Geopolymers are low-carbon binders that have garnered significant interest in the construction industry due to their potential in applications where Portland cement may not be the optimal choice, particularly in environments exposed to repeated high temperatures. While most existing studies have focused on single-heat exposure scenarios, predominantly assessing the behavior of geopolymers under fire-like conditions, a more comprehensive evaluation of their resistance to high temperatures and refractoriness requires testing under multiple heating cycles. Such testing is crucial to determine whether these materials can withstand repeated thermal stresses over time.
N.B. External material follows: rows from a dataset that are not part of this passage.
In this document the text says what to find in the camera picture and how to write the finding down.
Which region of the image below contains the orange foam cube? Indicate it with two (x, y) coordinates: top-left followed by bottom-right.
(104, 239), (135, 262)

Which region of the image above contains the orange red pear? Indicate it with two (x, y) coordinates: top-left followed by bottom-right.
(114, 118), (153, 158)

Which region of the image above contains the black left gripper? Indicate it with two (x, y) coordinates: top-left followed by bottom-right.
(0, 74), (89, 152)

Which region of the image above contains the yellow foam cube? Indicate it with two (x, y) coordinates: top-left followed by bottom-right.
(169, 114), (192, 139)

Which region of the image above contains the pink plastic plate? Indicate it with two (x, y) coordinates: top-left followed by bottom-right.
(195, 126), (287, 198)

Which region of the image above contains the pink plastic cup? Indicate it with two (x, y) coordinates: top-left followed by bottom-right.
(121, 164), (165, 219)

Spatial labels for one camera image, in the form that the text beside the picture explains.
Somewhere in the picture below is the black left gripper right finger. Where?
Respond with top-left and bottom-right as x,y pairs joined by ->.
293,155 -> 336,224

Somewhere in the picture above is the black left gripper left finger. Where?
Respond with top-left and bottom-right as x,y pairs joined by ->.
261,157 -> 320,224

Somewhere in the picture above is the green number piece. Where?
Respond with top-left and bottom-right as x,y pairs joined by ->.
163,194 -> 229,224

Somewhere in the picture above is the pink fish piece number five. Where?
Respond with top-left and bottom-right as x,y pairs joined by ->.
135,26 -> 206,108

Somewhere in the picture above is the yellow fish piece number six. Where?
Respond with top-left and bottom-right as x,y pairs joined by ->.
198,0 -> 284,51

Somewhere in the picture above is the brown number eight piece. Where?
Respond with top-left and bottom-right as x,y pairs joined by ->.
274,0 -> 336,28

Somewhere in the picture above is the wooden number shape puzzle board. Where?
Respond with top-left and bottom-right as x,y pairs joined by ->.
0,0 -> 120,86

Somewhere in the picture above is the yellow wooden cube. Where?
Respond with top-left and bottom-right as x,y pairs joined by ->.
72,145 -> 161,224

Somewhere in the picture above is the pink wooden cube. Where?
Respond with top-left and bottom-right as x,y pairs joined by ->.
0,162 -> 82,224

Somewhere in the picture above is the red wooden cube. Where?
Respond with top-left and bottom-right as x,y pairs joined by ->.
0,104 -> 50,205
In this context, the present study investigates the performance of metakaolin-based geopolymers subjected to 10 thermal cycles at 400, 600, 800, and 1000 °C. The formulations tested included varying alkali dosages (15% and 20% K₂O) and SiO₂/K₂O silica modulus (Ms) of the alkaline solution ranging from 1.0 to 1.25. The results revealed a decrease in density and an increase in water absorption following thermal exposure. Although a significant strength loss was observed after the first cycle, the geopolymers demonstrated remarkable thermal stability between the first and tenth cycles. Depending on the formulation, the study suggests that geopolymers exhibit considerable resilience to high-temperature conditions, with water content playing a crucial role in the material’s thermal response and overall performance.